Существенные особенности сентименталистской эстетики, как отмечал М.М.Бахтин, таковы: она \"развенчивает примат грубой силы\", отрицает официальное величие (\"слезы антиофициальны\"), осуществляет переоценку существующих масштабов, в противовес им утверждает ценность \"элементарной жизни\". Астафьев в своих произведениях актуализирует память сентиментализма, вводя его семантику в живую современность. Более того, он открывает новые семантические ресурсы сентиментальной оптики и палитры. Вопреки утверждению Бахтина о том, что \"сентиментально-гуманистический тип развеществления человека ограничен\", что \"сентиментальный аспект не может быть универсальным и космическим, он сужает мир, делает его маленьким и изолированным\"11, Астафьев охватывает сентиментальным пафосом, а конкретнее - жалостью и состраданием - и отдельного, \"маленького человека\", и целое воинство, и весь народ, и всю землю.

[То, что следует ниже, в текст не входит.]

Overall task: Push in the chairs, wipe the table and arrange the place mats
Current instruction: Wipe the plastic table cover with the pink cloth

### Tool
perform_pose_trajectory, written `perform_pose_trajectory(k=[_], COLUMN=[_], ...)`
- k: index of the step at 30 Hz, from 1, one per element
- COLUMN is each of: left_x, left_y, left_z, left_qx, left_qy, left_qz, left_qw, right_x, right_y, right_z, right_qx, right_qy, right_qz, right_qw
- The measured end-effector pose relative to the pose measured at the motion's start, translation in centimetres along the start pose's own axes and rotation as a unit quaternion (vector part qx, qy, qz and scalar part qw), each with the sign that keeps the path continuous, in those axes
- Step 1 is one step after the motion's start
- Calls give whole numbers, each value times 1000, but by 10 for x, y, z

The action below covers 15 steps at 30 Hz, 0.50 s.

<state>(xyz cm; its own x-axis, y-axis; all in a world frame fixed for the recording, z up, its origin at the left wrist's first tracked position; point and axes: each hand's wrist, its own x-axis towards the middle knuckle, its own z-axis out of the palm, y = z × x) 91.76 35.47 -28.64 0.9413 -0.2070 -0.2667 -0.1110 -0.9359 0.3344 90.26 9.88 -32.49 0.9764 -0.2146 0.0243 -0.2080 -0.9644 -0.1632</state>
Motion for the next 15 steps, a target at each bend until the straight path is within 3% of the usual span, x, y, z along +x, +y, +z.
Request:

Однако модус сентиментального мировосприятия остается у Астафьева традиционно нормативным, то есть как бы \"предзаданным\" в исходной позиции автора. Нормативность всегда выражается в организованности художественного материала авторским замыслом. И если организованность органична, то это проявляется в эффекте саморазвития художественного мира, наглядно убеждающего в убедительности авторской концепции, какой бы \"предзаданной\" она ни была. В самых совершенных произведениях Астафьева (например, в \"Пастухе и пастушке\") возникает эстетическая согласованность между натуралистической достоверностью и сентиментальной нормативностью. Но в отдельных вещах писателя такой \"баланс\" не получался. Это происходило тогда, когда на полюсе идеала вместо сентиментальной модели мира - пасторальной ли, наивно-детской, утопически-деревенской или какой-то другой - выступала публицистическая риторика (наиболее явственно - в романах \"Печальный детектив\" и \"Прокляты и убиты\"). Риторика, конечно, носит нормативный характер, и в этом смысле она соприродна сентиментальному пафосу.

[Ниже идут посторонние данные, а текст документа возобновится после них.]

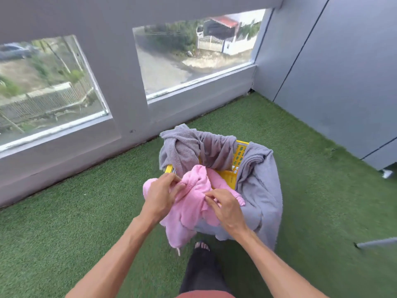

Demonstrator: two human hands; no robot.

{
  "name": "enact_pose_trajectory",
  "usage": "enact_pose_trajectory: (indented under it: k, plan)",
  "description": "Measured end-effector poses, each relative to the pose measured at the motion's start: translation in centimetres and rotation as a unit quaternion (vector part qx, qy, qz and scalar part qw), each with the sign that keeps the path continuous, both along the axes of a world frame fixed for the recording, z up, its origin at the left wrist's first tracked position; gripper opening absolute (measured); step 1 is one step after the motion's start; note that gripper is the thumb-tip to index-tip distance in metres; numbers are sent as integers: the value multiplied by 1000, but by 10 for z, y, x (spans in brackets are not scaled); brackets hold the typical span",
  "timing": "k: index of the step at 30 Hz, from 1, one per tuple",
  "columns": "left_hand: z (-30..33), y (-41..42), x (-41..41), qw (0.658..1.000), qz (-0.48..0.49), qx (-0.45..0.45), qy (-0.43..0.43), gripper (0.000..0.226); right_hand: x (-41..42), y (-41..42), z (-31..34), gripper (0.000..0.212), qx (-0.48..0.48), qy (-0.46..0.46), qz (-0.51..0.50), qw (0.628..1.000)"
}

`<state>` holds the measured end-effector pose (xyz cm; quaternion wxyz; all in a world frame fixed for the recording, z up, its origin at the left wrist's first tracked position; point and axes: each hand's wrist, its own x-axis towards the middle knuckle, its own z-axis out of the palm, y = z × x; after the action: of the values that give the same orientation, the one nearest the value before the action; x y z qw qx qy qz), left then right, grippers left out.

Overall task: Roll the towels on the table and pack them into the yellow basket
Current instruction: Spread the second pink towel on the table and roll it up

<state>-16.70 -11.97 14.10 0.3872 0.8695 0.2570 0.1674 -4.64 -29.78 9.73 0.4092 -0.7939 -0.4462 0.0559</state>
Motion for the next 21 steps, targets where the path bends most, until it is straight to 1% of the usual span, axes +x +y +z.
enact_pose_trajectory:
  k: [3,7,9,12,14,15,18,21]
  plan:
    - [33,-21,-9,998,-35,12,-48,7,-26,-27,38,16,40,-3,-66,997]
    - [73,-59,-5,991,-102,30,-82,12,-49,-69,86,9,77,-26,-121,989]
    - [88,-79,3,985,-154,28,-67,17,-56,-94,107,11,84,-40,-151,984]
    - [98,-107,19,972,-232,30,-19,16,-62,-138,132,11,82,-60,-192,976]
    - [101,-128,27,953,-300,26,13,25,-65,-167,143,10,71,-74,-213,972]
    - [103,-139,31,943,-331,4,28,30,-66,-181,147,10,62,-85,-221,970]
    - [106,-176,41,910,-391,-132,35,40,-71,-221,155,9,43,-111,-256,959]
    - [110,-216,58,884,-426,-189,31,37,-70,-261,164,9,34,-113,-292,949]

Однако нормативность, выраженная риторически (через автора-повествователя или через героя-резонера, вроде следователя Сошнина в \"Печальном детективе\"), оказывается неравным полюсом в диалоге с натуралистической картиной. Как ни накачивает Астафьев свое риторическое слово экспрессией, используя для этого самые сильнодействующие средства - от исступленных лирических медитаций до лихих ненормативных \"заворотов\", все равно - пластика натуралистических картин эстетически впечатляет куда больше.

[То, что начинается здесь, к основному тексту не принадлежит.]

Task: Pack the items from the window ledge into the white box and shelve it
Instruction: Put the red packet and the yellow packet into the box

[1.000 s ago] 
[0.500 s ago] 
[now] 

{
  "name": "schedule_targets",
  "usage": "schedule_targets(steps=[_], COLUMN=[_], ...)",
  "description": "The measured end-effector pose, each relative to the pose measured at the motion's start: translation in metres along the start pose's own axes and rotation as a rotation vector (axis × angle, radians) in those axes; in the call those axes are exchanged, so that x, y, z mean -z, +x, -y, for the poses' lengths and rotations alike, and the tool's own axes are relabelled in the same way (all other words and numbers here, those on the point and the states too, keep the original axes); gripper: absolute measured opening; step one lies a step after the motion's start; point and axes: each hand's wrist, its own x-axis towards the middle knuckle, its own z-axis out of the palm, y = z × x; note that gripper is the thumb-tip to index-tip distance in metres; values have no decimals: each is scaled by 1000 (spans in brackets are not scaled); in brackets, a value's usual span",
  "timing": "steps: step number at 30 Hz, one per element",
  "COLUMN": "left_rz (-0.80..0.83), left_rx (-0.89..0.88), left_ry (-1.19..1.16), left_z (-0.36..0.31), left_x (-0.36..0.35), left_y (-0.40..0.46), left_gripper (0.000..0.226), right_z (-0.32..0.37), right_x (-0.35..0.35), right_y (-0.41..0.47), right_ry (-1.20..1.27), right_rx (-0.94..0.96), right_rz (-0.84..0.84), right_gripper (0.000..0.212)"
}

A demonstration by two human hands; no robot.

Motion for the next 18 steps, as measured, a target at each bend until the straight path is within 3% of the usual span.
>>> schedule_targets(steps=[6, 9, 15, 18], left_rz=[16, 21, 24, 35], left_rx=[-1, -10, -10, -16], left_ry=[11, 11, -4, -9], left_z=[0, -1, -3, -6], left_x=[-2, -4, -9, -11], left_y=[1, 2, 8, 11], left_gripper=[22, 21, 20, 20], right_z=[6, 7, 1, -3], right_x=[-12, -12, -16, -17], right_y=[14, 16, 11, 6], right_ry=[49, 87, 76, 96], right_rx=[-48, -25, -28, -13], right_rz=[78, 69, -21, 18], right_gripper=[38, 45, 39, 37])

И такой \"дисбаланс\" оборачивается художественными потерями - раз нет равноправного диалога между оппозиционными полюсами эстетической реальности, который является в системе Астафьева \"мотором\" саморазвития художественного мира, то эвристические способности такого произведения ослабевают, оно все больше начинает выполнять роль иллюстрации к авторской идее. Не лучший результат дает и замена диалогического единства полюсов их \"автономным\" изображением.
И все же... Астафьев настолько крупное явление в русской литературе второй половины XX века, что даже его художественные просчеты и даже то, что может вызывать решительное несогласие с ним, творчески значительно и примечательно для состояния художественного сознания его времени.